Assignment: All lines from the opening of the data to the line containing "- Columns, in" must be returned unchanged, and only those lines.
_ _ _ _ _ _ _
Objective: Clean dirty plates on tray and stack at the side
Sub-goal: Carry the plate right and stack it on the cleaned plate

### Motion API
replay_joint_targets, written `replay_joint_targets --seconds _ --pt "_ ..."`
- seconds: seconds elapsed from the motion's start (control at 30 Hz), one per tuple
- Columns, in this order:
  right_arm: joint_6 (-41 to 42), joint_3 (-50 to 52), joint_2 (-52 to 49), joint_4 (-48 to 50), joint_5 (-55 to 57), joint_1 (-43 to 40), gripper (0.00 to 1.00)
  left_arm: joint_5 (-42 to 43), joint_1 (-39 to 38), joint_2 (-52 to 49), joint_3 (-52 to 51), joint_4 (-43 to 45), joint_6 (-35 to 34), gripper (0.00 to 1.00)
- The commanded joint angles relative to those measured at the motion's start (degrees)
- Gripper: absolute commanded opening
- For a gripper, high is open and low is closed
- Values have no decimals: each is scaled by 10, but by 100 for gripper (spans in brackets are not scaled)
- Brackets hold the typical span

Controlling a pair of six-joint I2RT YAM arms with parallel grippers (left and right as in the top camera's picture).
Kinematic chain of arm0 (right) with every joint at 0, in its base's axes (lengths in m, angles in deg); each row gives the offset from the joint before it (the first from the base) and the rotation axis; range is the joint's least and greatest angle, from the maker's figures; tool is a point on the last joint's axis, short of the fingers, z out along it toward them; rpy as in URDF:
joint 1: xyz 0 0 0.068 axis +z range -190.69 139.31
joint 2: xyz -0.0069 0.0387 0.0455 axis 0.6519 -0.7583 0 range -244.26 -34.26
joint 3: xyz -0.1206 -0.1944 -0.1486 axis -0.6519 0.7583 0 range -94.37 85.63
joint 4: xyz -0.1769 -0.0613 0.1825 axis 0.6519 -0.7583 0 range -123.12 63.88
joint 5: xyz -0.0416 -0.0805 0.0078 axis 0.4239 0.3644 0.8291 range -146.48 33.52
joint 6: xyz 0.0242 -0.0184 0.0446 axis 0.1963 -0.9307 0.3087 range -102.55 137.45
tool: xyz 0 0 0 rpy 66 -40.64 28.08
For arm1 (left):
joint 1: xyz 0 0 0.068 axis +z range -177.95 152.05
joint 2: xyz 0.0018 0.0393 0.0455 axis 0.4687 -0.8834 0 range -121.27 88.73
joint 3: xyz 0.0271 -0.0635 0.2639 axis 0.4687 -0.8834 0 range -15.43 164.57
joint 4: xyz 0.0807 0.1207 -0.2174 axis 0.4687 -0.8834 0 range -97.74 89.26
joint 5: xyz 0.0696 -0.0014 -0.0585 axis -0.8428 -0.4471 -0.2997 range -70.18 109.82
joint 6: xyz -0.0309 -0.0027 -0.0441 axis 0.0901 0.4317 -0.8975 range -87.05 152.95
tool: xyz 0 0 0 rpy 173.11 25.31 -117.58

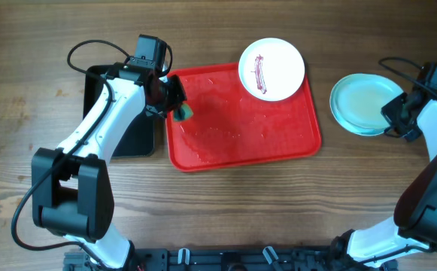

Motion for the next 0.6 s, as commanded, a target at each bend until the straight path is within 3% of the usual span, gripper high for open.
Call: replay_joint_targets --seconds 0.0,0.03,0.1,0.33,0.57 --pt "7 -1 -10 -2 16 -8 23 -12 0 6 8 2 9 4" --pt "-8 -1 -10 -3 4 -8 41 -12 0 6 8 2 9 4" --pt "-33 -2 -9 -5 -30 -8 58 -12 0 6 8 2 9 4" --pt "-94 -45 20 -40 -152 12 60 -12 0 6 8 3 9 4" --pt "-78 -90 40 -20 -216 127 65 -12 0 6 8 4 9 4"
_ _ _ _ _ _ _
Your solution:
Objective: Clean dirty plates on tray and stack at the side
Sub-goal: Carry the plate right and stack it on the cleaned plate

### Motion API
replay_joint_targets, written `replay_joint_targets --seconds _ --pt "_ ..."`
- seconds: seconds elapsed from the motion's start (control at 30 Hz), one per tuple
- Columns, in this order:

This concludes the response.